Experience the interactive Multimedia News Release here: https://www.multivu.com/players/English/7903151-boeing-store-custom-hangar-catalog
Buyers and craftspeople for the Custom Hangar climb through aviation boneyards and storage facilities in search of rare artifacts that they refurbish and finish by hand. Each piece is placed in a museum-quality mounting fabricated using authentic materials such as aviation-grade aluminum, steel, and titanium.
The result? Pieces that are at once beautiful, functional and historically significant. Most of the artifacts logged numerous hours of service, gaining a patina that the Custom Hangar craftspeople work to retain. The metal surface of an engine blade from an F-4 Phantom II fighter jet ($90), for example, is naturally discolored by the high temperatures reached in generating sufficient thrust to propel the jet at speeds up to Mach 2.2. An aluminum window frame ($695) from the first jumbo jet model, the 747-100, features lines of rivets that withstood the strain of more than 100,000 hours in the air.
Despite the scarcity of the artifacts, this isn't an out-of-reach fantasy collection. Pieces range in price from $50 for a specially gift-boxed pen made out of a 747 circuit-breaker tab, to $5,900 for an industrial-chic bench built around a leading-edge slat removed from the wing of a 727-200 jetliner, to $9,500 for a gleaming aluminum and stainless-steel wine bar made from the engine case of a retired DC-9/MD-80 airliner.

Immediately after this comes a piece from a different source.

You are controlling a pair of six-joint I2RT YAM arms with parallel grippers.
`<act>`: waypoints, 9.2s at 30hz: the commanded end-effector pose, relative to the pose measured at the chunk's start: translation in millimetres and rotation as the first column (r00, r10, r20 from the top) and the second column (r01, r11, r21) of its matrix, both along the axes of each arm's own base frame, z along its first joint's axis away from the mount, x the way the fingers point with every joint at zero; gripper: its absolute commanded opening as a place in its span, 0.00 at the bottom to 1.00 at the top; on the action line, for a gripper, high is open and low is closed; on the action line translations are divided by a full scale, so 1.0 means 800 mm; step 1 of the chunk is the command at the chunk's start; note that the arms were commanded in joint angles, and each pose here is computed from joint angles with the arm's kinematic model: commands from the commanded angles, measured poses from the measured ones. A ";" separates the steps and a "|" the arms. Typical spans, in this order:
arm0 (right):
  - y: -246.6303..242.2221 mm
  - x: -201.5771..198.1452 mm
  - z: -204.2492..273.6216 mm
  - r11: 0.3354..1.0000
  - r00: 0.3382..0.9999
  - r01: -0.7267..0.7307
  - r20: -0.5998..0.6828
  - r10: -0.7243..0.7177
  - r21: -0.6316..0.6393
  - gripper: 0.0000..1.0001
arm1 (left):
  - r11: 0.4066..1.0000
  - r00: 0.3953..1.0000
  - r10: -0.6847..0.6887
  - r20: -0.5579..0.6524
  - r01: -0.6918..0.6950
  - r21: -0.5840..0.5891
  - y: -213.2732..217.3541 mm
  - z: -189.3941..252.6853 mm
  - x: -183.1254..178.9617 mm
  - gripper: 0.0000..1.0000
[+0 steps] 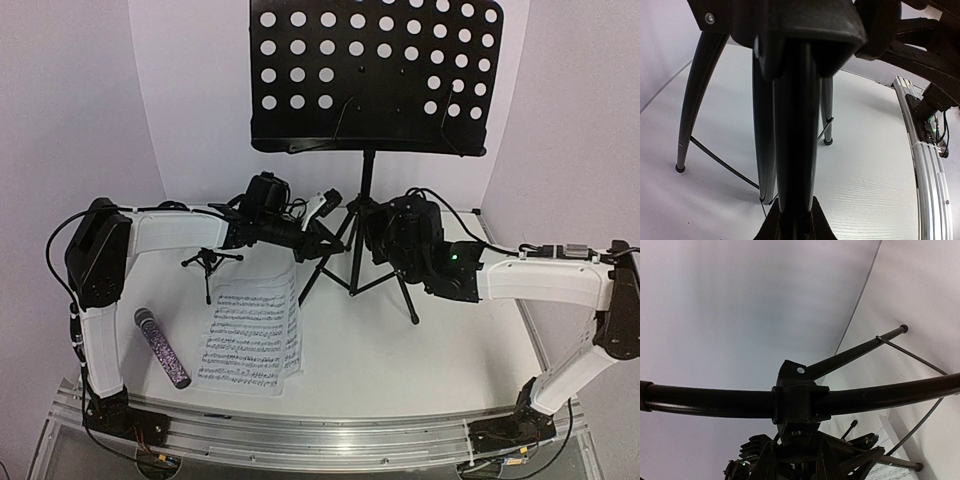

Artifacts in the catalog represent a selection of current Custom Hangar offerings. Additional items are available online at BoeingStore.com and in select Boeing Store retail outlets nationwide. New artifacts are discovered and added constantly. "Sometimes it's like a scene from Raiders of the Lost Ark," said Gerardo Mores, Custom Hangar buyer and product developer. "We don't know what's inside the shipping crate until we open it!"
The Custom Hangar is often spotlighted on the Boeing Store blog, The Runway (https://runway.boeingstore.com/), where Custom Hanger staffers share secrets of the artifacts and their refurbishment.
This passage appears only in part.